Ao nível dos sistemas de previdência, existe ainda um mercado pouco explorado. A esperança média de vida do nosso país tem aumentado ao longo dos últimos anos. Analisando-se as taxas de poupança, verifica-se um nível historicamente baixo, quando comparado com outros países da União Europeia. Esta situação potencia uma oportunidade para as seguradoras do ramo vida, através do complemento, por estas, das pensões de reforma suportadas pelo sistema de segurança social. Esta capacidade de complemento só será possível através de uma maior captação de poupança, que, na ausência de incentivos sociais para tal, passará por uma estratégia bem delineada e eficaz por parte das seguradoras, capaz de suprimir os baixos níveis de literacia financeira e de chamar a atenção da população para a necessidade fundamental de poupar.

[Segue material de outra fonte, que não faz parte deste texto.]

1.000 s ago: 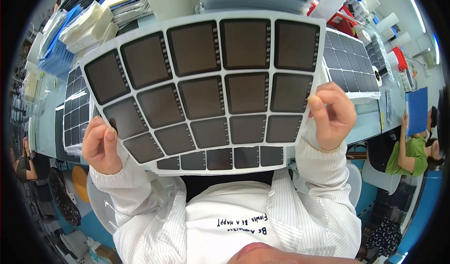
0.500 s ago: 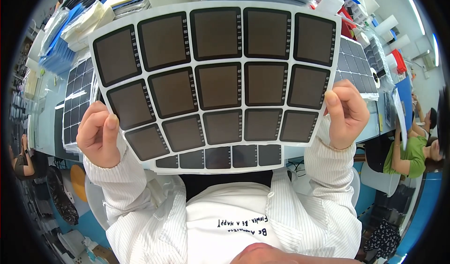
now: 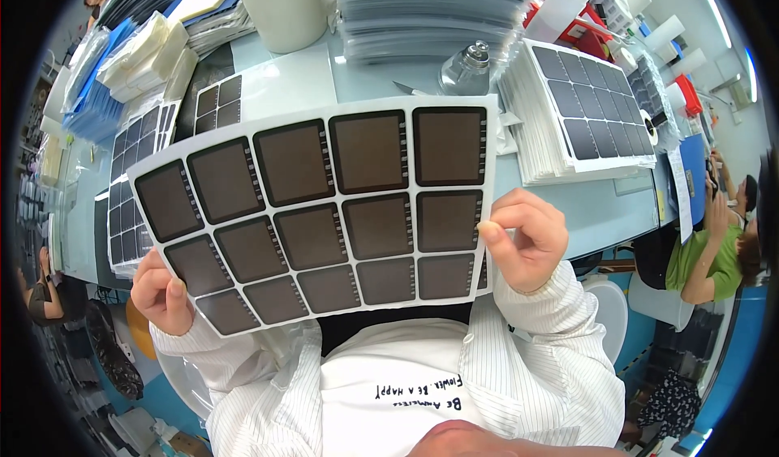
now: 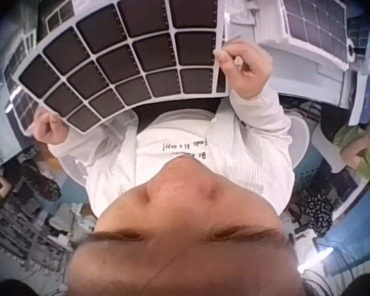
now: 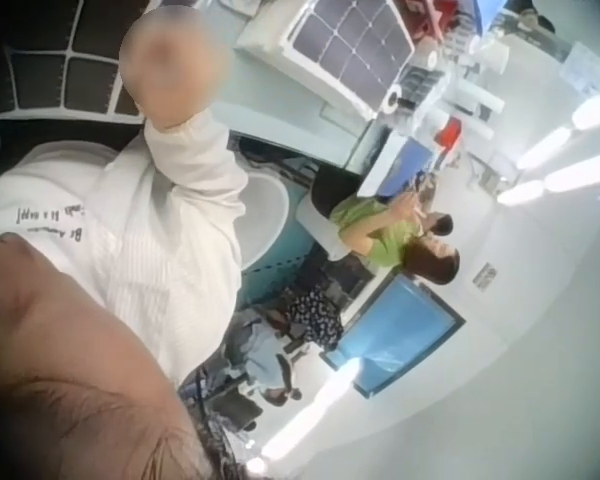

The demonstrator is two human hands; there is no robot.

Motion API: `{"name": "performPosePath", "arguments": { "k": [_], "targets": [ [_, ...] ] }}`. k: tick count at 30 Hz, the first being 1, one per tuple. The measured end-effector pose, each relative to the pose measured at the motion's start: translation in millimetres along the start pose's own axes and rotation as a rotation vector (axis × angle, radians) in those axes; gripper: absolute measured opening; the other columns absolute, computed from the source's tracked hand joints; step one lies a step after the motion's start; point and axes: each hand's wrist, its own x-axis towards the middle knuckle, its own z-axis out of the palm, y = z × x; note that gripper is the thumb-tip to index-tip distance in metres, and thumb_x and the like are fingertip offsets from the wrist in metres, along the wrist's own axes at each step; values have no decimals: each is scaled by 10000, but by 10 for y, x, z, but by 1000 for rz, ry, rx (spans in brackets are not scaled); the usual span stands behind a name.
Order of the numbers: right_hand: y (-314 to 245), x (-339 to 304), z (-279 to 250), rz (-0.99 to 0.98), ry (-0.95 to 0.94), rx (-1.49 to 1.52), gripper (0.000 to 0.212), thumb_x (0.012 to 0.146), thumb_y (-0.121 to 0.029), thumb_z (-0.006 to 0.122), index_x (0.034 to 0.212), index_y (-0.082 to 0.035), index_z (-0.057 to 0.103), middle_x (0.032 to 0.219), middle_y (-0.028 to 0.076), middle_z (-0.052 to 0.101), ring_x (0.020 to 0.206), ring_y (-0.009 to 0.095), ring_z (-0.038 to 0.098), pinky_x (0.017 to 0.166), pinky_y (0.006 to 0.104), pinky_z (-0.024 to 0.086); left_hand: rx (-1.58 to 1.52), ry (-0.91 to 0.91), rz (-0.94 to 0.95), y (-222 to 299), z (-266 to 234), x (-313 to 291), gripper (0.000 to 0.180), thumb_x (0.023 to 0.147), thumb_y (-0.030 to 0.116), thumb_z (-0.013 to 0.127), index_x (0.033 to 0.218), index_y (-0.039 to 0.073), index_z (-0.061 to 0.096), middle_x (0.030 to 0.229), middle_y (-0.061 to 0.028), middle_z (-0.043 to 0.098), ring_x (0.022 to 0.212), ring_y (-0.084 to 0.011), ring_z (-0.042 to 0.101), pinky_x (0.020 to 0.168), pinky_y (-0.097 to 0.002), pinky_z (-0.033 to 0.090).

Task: Assembling, inspecting, and cleaning solar panel components at a manufacturing workstation.

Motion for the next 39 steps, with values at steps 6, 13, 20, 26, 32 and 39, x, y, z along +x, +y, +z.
{"name": "performPosePath", "arguments": {
  "k": [6,13,20,26,32,39],
  "targets": [
    [-26,3,47,-32,-66,8,119,731,-14,659,676,6,555,601,74,541,495,148,489,453,243,376,11,22,-55,-99,-114,-233,229,811,147,642,669,12,524,686,-65,529,605,-136,455,577,-254,350],
    [-27,0,40,-76,-110,-15,127,733,-21,668,676,-2,556,608,67,540,498,141,483,452,246,371,-11,41,-107,-94,-72,-307,267,829,189,642,656,31,515,719,-57,532,656,-139,476,621,-264,366],
    [-41,-10,10,-98,-101,-43,96,677,20,687,681,-11,597,607,64,577,488,164,526,435,254,401,-17,71,-85,-113,-23,-300,256,799,185,665,648,34,523,671,-51,518,610,-134,454,573,-263,350],
    [-45,-18,-36,-26,-136,10,92,682,25,685,672,-4,599,608,69,578,487,159,530,439,239,395,-67,27,-127,-99,32,-285,255,802,164,658,639,20,525,679,-60,526,617,-134,461,579,-260,353],
    [71,-114,-81,298,-255,76,78,746,10,655,692,22,601,613,65,575,487,113,504,458,225,376,-71,-180,-248,-220,200,-229,177,749,14,618,612,1,508,592,-45,468,535,-130,400,511,-251,291],
    [115,-122,-139,556,-352,93,52,796,23,616,843,43,608,776,73,599,527,81,567,481,192,417,-106,-335,-347,-321,228,-222,191,732,33,638,603,4,500,585,-39,468,530,-125,399,502,-241,289]
  ]
}}
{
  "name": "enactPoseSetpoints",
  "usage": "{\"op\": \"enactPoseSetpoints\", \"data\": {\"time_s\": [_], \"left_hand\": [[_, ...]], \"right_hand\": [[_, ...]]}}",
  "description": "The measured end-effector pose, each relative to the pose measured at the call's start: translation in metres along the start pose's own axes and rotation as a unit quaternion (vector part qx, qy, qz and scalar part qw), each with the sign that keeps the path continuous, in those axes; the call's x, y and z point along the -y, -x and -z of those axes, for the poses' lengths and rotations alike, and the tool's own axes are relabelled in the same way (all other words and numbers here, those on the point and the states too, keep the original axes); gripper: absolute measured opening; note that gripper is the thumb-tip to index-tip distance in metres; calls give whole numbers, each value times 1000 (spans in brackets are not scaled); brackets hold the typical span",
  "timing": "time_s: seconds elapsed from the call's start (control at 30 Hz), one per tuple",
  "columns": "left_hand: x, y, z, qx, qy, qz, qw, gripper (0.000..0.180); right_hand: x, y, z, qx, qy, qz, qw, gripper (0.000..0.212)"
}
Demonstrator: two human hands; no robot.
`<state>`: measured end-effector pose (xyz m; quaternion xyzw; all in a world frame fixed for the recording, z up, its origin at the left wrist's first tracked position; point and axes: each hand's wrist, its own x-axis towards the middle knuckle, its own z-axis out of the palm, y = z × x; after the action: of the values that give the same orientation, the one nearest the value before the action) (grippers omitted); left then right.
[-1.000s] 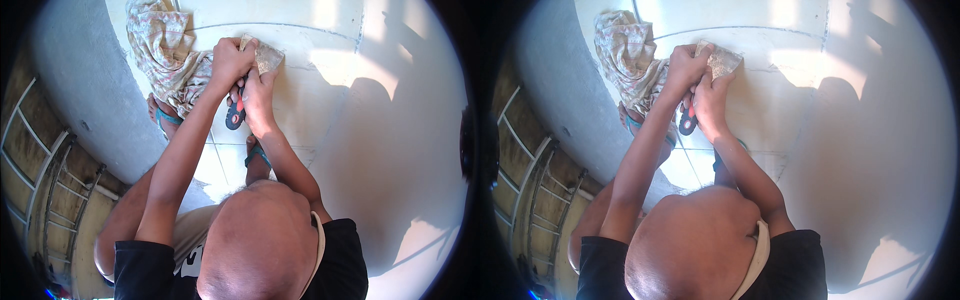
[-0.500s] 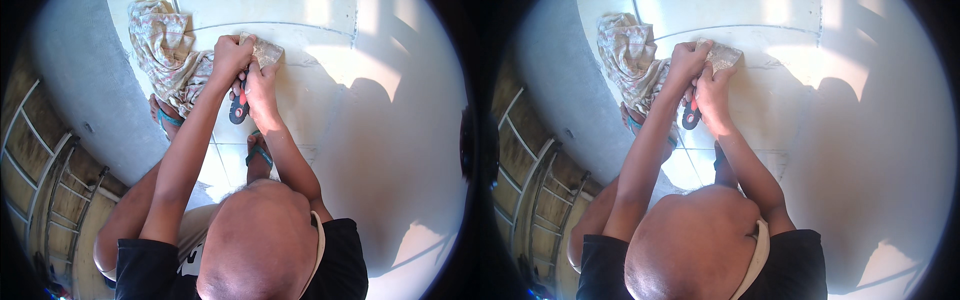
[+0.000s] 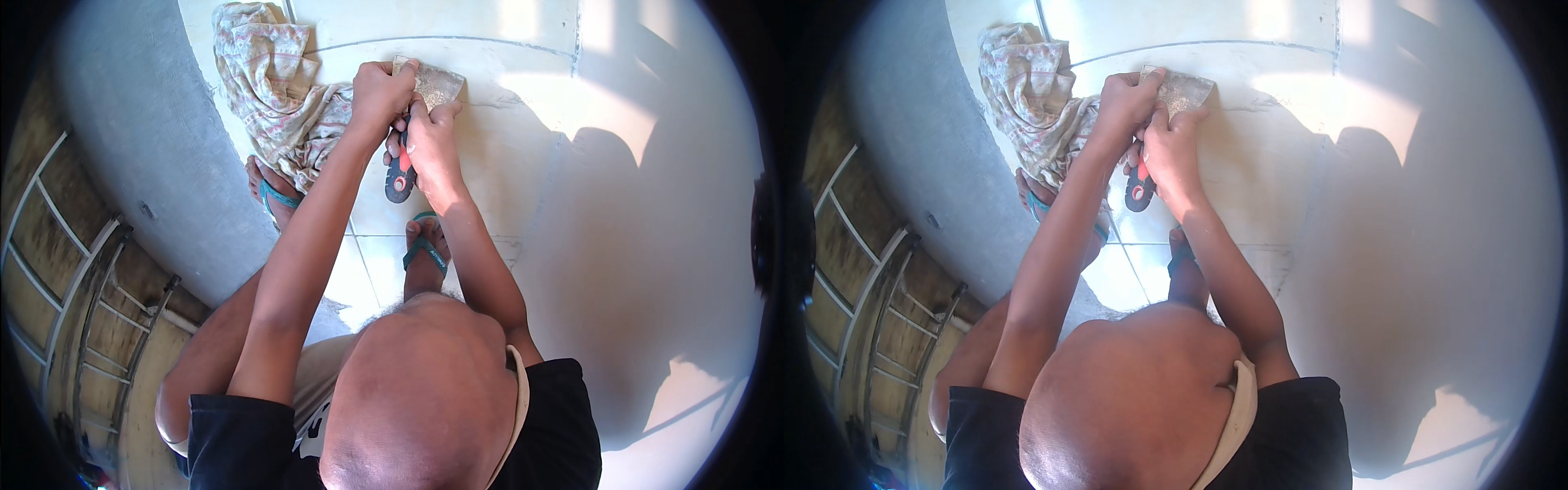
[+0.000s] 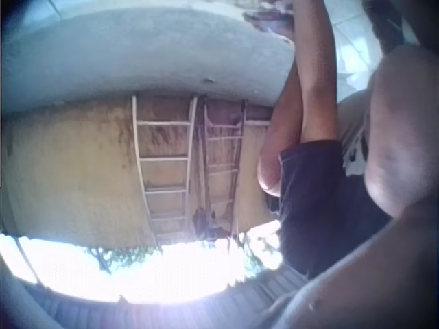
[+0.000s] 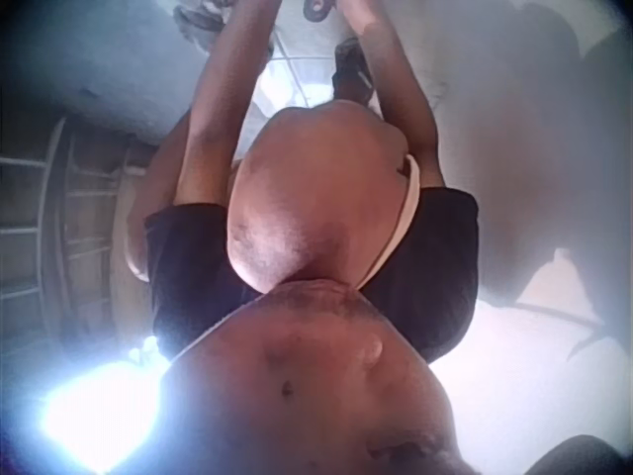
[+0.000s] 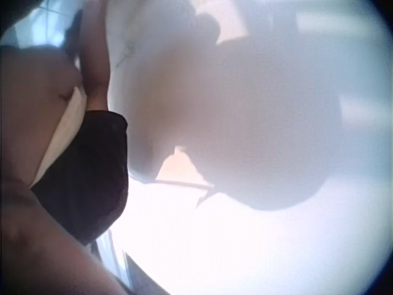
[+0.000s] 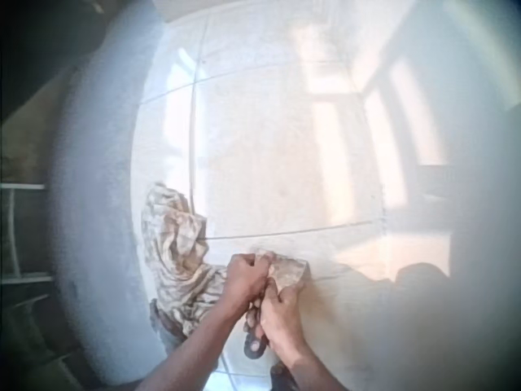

Não obstante, o ramo vida tem-se debatido ao longo dos últimos anos com uma estrutura temporal de taxas de juro extremamente baixa. Embora a política monetária expansionista por parte do Banco Central Europeu, em resposta à covid-19, tenha trazido alguma incerteza quanto ao comportamento no curto e médio prazo das taxas de referência, a manutenção de taxas de juro historicamente baixas, a ocorrer, continuará a dificultar a construção de uma oferta atrativa ao nível dos produtos financeiros. A forte concorrência existente no setor ao nível do pricing e as exigências em matéria de solvência, combinados com uma estrutura de taxas de juro baixa, têm implicado um nível de retorno para os acionistas (return on equity) reduzido. Tal facto poderá potenciar a existência de mais concentrações de mercado, através de fusões e aquisições.